■ ASSIGNMENT ■
Every line containing the string "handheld" is to be copied from the records.

[MATERIAL SHOWN Boundary: Start]

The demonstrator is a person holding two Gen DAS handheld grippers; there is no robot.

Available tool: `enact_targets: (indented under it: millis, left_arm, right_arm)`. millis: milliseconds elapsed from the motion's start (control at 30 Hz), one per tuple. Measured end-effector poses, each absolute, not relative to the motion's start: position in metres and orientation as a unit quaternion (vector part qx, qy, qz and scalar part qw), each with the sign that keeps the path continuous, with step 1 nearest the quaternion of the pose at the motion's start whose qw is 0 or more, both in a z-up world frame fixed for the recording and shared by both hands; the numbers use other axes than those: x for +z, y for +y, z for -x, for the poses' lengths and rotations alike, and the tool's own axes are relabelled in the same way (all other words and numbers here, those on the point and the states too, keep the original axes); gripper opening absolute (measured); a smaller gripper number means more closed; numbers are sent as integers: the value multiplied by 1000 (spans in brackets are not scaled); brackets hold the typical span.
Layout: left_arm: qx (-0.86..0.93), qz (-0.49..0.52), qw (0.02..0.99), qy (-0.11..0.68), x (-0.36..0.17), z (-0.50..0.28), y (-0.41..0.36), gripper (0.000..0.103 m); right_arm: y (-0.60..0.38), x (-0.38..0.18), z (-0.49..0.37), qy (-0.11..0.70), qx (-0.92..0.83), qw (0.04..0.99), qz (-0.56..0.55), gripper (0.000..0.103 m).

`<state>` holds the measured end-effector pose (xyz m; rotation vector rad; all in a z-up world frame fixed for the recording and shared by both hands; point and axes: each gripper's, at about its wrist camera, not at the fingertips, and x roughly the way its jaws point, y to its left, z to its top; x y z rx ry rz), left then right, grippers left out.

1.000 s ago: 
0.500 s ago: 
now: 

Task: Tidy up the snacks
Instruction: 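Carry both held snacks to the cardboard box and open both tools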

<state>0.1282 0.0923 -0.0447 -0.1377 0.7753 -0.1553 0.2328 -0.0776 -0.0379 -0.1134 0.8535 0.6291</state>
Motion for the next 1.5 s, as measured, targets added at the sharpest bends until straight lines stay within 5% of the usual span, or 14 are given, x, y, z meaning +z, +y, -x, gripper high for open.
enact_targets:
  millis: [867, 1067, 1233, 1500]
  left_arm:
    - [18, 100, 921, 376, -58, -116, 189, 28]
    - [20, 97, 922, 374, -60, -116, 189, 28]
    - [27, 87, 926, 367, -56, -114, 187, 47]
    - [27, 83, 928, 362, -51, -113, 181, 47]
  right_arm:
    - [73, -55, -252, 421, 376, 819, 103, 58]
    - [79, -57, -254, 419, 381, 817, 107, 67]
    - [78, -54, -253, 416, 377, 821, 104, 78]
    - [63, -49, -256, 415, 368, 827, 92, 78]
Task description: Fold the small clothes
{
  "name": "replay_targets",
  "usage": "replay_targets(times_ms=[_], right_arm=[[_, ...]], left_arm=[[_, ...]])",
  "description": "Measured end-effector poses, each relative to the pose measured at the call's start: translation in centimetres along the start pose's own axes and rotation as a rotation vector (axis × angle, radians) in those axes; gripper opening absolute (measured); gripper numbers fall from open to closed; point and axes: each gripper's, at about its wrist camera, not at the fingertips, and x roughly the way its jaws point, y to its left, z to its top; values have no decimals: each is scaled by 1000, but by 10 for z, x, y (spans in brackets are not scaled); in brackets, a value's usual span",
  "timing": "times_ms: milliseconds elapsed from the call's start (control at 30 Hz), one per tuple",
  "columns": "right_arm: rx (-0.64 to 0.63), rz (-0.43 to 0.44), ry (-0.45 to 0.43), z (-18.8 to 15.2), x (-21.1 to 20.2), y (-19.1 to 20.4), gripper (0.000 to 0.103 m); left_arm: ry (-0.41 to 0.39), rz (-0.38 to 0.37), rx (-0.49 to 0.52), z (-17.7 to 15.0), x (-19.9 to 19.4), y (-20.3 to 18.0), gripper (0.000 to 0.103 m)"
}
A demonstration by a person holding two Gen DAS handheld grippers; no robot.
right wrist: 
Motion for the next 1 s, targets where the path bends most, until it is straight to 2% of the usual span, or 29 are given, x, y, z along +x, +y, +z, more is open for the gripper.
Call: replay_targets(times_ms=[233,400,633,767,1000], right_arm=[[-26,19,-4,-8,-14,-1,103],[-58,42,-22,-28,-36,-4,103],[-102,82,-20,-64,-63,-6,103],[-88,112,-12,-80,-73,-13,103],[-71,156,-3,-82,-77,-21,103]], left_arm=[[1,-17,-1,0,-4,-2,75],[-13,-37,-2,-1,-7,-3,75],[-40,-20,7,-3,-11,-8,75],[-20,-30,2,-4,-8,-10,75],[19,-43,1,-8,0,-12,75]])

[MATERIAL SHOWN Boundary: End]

■ EXERCISE ANSWER ■
The demonstrator is a person holding two Gen DAS handheld grippers; there is no robot.
A demonstration by a person holding two Gen DAS handheld grippers; no robot.

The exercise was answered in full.